Topologically Enhanced Giant Broadband Second-Harmonic Generation in Weyl Semiconductor Tellurium

Achieving strong nonlinear optical (NLO) responses in atomically thin layered materials is essential for advanced nanoscale photonic and on-chip integrated optoelectronic technologies. However, most materials with large second-order susceptibility (χ^((2))) operate only over narrow wavelength ranges, with rare reports in the mid-infrared (MIR) region. Topological engineering provides a promising strategy to enhance NLO responses. Here, we demonstrate that Weyl semiconductor tellurium (Te) nanoflakes exhibit giant second harmonic generation (SHG) across an ultrabroadband infrared range (1.2-5.0 µm), including the challenging MIR region, achieving conversion efficiency two orders of magnitude greater than GaSe.

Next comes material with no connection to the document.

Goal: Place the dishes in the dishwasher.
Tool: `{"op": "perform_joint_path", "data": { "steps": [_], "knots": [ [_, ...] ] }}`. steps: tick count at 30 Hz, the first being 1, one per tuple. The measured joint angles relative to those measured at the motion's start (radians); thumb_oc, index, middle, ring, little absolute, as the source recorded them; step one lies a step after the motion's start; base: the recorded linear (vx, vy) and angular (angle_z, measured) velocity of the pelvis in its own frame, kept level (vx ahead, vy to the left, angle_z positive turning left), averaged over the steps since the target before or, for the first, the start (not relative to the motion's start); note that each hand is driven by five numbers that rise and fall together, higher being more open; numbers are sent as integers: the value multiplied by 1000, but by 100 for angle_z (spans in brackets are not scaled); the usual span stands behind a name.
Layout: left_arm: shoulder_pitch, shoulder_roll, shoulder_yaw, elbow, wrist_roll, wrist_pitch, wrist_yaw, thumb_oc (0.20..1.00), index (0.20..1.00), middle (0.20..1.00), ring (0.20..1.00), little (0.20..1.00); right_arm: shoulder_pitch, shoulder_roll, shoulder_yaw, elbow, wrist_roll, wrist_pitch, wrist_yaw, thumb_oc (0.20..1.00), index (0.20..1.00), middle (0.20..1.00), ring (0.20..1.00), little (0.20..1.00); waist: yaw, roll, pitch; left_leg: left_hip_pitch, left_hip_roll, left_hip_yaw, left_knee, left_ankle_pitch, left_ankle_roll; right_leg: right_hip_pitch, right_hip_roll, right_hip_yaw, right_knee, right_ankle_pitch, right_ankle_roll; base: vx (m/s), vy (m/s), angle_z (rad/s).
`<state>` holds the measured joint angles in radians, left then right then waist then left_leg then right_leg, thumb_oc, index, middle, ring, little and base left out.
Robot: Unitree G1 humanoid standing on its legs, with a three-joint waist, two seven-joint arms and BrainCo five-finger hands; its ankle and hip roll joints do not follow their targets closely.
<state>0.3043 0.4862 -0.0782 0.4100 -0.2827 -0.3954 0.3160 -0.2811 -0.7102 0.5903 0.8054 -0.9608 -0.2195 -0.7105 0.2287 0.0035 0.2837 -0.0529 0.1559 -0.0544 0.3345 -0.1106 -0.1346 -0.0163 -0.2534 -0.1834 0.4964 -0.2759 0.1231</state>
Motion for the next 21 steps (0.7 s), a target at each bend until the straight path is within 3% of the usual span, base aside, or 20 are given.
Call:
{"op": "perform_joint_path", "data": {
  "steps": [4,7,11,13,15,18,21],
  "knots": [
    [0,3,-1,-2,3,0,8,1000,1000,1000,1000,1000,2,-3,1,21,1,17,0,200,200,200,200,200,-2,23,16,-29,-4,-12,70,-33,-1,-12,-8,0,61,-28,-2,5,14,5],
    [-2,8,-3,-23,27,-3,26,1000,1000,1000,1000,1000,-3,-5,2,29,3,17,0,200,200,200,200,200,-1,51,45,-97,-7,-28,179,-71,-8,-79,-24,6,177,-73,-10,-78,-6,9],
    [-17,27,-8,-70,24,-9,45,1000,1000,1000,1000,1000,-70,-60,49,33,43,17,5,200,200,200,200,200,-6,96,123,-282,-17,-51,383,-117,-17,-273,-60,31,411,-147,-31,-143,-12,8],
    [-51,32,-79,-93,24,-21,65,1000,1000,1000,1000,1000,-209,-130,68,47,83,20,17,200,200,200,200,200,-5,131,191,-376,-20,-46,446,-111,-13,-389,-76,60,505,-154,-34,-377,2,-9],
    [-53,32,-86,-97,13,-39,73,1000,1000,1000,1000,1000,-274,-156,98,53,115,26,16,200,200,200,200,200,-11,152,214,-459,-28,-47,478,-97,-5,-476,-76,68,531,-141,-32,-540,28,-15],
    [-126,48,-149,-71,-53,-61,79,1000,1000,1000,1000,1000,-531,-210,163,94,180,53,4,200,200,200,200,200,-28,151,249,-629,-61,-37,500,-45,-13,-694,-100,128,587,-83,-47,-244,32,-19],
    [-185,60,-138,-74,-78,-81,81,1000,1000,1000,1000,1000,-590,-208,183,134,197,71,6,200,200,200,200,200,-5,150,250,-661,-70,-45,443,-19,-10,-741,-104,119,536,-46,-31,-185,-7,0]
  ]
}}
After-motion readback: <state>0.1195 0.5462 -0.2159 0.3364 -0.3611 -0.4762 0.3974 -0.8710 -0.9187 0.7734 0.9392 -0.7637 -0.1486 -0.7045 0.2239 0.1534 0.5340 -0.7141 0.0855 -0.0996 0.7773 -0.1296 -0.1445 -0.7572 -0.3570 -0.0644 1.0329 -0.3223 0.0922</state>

The extracted χ^((2)) spectrum reveals a prominent peak of 5.0 ± 0.4 nm V-1 at 2.2-μm excitation and two shoulders, attributable to three two-photon resonances with interband transitions near three different Weyl cones, indicating topological enhancement of SHG. The giant, anisotropic, ultrabroadband SHG in Te nanoflakes promises unprecedented versatility for MIR frequency conversion and advanced MIR nonlinear optical devices.